Last year I started to read books about behavioural economics and statistics. The reason was that it came a time while I was living in Sydney where I had finished all the novels there were in the house and my library card was expired. I could not renew the card as I was not an Australian citizen and I didn’t have too much time to go and buy something else – consider that I was doing two jobs and used to have dinner at 10pm, so the mere fact that I had time to read on the bus was incredible. Therefore, the easiest solution was to give a chance to my partner’s bookshelf. He hardly ever finishes books, he usually gets to page 30 and then starts to play with his phone, which means that most pages remain untouched and he can’t spoiler too much of the content.
That was how I started to read Predictably Irrational: The Hidden Forces That Shape Our Decisions, my first non fiction book related to economy. I was scared I wouldn’t understand a thing, but I have to say I loved it to bits. First of all, the language was clear and simple, plus the author mentioned so many different, interesting studies that it was easy for me to feel intrigued. I’d go as far as to say I related to the examples of mistakes that people normally do when purchasing a product or a service.
After reading that book, I started to think a little bit more before making a purchase. I noticed that it was true, in restaurants I was definitely attracted to the second most expensive item on the menu, as the author explains. I could detect the way an ad was supposed to make me love the product, or why I was not keen on giving a chance to an unknown brand. I basically started to notice my own behaviour and that is, I believe, the first step to change it.

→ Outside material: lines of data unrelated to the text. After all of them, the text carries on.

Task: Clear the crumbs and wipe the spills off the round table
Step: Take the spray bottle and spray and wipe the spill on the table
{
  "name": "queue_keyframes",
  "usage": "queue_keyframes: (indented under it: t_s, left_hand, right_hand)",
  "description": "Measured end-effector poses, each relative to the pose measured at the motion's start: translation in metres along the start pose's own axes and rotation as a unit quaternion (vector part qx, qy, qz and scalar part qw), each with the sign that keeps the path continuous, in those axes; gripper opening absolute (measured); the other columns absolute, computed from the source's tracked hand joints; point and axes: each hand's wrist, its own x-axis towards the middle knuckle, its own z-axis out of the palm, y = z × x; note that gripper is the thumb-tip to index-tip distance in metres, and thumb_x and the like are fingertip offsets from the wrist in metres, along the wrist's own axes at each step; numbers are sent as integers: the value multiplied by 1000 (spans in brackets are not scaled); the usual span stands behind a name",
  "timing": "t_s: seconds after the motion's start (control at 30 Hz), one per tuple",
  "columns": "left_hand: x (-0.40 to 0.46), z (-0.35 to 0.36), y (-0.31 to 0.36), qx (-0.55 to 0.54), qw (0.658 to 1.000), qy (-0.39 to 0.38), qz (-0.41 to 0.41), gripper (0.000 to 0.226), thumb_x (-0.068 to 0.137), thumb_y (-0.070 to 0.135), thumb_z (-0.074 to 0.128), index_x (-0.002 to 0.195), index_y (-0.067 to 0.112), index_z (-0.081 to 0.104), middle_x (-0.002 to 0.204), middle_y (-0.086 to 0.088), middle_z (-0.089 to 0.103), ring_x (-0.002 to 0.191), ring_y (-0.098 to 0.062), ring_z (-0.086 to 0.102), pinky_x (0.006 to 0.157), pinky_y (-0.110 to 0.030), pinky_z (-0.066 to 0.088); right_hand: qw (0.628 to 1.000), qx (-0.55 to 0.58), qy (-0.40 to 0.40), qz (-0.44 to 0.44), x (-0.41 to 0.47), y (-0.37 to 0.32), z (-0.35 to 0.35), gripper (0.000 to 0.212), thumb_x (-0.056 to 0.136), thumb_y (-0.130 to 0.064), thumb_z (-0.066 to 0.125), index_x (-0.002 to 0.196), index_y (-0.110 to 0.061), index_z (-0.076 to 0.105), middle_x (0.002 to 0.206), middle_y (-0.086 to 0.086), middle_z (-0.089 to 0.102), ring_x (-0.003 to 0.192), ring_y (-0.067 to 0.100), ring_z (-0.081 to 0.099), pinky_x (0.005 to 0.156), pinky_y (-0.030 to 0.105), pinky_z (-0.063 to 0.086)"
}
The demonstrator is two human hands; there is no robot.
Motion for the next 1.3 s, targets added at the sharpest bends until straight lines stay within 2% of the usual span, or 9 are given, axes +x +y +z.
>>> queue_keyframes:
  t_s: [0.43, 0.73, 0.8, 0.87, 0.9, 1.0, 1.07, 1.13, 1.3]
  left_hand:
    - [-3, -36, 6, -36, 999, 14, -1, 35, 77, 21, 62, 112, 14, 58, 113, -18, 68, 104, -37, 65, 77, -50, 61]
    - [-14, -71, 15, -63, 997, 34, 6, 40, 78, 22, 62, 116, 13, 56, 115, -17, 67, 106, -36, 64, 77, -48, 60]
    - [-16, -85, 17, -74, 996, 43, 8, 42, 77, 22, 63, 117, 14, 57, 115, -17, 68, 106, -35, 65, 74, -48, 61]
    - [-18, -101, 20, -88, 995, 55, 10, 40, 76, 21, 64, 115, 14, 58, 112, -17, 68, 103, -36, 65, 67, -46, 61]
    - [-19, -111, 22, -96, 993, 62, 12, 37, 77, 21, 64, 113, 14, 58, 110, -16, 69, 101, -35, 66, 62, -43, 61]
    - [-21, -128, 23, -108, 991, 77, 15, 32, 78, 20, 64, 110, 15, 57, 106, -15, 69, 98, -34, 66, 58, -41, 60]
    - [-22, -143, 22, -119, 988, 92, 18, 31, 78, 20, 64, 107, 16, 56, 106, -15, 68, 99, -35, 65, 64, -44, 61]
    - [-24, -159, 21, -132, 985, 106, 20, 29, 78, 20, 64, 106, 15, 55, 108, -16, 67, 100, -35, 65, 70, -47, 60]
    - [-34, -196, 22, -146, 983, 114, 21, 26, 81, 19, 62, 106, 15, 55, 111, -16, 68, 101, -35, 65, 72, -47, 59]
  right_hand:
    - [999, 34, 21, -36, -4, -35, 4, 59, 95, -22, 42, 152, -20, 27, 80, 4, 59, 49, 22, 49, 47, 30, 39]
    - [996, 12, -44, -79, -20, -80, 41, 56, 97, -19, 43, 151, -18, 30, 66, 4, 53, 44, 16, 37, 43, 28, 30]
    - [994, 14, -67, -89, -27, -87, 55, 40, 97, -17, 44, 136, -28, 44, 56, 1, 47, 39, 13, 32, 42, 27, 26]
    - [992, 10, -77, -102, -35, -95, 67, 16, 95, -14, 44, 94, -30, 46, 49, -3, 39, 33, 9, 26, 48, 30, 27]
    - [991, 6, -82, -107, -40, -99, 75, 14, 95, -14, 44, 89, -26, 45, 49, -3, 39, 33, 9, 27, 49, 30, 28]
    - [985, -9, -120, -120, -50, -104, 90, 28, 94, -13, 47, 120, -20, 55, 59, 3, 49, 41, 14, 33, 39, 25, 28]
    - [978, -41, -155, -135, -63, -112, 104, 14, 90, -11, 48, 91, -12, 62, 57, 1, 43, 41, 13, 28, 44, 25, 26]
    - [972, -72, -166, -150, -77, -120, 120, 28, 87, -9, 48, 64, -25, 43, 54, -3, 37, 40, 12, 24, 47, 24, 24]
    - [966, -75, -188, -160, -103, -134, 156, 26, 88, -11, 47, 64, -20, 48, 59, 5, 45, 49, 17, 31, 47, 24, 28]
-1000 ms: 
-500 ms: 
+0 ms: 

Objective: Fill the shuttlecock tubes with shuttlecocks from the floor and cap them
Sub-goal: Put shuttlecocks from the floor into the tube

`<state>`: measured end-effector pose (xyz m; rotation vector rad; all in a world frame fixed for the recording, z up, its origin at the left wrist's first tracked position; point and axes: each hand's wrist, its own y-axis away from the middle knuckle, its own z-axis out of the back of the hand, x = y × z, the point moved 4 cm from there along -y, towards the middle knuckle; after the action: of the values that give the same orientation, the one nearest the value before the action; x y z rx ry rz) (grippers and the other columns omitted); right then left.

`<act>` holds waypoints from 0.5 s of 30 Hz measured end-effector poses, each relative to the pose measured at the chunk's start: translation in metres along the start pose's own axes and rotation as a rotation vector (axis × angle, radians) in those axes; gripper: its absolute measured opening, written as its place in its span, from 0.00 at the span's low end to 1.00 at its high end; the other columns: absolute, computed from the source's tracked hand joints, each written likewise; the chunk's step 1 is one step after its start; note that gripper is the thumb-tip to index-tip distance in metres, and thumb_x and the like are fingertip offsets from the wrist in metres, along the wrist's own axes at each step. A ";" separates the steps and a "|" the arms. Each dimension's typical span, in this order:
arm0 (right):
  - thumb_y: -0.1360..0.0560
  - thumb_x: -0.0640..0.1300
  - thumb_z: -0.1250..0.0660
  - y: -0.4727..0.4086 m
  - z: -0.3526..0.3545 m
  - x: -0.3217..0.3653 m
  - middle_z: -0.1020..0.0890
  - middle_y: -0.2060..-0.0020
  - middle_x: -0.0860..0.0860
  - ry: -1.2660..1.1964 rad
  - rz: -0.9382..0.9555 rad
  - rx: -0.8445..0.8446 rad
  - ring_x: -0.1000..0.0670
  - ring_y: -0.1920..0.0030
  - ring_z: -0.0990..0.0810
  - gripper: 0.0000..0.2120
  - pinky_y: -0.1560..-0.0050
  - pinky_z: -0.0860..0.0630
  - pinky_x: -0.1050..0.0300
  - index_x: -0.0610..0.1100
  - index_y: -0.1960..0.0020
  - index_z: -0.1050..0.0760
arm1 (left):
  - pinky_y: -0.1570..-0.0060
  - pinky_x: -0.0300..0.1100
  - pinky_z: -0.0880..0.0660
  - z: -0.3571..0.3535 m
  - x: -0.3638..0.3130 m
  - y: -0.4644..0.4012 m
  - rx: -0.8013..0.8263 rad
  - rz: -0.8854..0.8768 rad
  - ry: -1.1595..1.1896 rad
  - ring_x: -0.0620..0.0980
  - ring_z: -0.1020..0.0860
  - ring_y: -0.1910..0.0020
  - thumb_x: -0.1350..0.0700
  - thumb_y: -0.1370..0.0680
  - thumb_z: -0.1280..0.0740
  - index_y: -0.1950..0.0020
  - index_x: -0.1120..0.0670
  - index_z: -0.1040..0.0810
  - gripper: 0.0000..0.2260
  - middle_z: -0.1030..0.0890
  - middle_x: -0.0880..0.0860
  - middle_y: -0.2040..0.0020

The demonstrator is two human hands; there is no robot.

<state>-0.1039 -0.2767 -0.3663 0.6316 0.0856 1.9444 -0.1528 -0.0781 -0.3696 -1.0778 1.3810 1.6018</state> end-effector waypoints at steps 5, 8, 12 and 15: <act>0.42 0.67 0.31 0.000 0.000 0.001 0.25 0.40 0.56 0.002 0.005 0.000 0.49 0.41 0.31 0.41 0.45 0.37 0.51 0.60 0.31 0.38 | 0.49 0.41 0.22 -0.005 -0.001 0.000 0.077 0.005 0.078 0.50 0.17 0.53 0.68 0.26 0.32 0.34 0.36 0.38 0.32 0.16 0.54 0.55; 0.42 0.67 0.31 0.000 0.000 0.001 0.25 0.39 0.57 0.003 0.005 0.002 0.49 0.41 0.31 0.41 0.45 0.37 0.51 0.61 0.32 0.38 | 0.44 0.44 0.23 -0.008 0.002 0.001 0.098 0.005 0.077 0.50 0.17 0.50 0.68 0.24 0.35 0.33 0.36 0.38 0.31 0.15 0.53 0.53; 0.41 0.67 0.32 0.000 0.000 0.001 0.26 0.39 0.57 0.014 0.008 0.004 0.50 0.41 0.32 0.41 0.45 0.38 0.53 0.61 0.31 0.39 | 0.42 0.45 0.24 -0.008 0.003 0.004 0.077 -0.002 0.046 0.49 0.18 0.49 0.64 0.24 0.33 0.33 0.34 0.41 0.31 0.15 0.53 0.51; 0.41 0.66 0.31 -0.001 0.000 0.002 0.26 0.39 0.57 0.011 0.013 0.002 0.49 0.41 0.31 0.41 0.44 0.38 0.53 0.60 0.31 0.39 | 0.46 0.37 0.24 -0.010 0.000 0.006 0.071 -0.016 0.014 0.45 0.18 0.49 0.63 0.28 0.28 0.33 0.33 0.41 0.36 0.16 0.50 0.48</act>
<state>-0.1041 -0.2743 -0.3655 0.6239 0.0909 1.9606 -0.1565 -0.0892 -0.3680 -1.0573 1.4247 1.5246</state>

I was so impressed by that book that I gave it to a friend of mine who was looking for some non fiction and he still has it.
That book led me to others such as The Invisible Gorilla: And Other Ways Our Intuition Deceives Us but most importantly Thinking, Fast and Slow, both about how our brain works. The first one is about why we don’t see things, or we don’t remember them, or misremember as well. It is about how we think our brain works always at its best when it actually doesn’t.
The second one was mind-blowing for me. It is a book that again describes a wide variety of studies that show how we generally behave when we make assumptions or when we elaborate thoughts. It starts by stating that our brain has two different systems: System 1 is the one we use when we are lazy and don’t want to think deeply about what we have to do, System 2 on the contrary is the energy consuming one and we use it only when we have to do something properly. Well, my explanation is really down-to-earth, so please do not rely solely on that.
Back to the book, what I really liked was how it touches different aspects of life, from work to how we judge people, from how we decide where to go on holiday to how happy we think our life is. And it was that latter part regarding happiness that I enjoyed the most. I found quite heartwarming to read that once you reach a certain amount of money, the level of happiness that depends on it doesn’t go up anymore. Once you have financial stability, it doesn’t matter if you saved a million or two. What matters is the time you spend with family and friends, the time you spend doing active things
not like watching television. I was quite pleased to find such an easy and simple solution at the end of the book. Plus, the fact that it is supported by several studies where they did not just ask people how happy they were (their study was more complex and involved interviews as well as daily monitoring) makes it even more reliable.
It created in my mind this picture of a happiness metre that is not infinite, that has a beginning and an end as well. I can have sad moments where my life is more towards the bottom, but also happy moments where I reach the top and the best thing is that everybody has that same metre. It’s not that being rich and famous will widen that stick. I just have to make sure that I’m grateful enough to stay at my pick like everybody else. I find it very comforting to know I experience true happiness every single day, even when I am not shopping or posing behind a camera. Even though I am definitely not a millionaire.
Would I recommend those three books I mentioned? Yes, totally, starting from Thinking, Fast and Slow. Will I continue to read books like those ones? Again, yes.
Let me know if you have any suggestion for me or if you have read those books and what are your thoughts about them!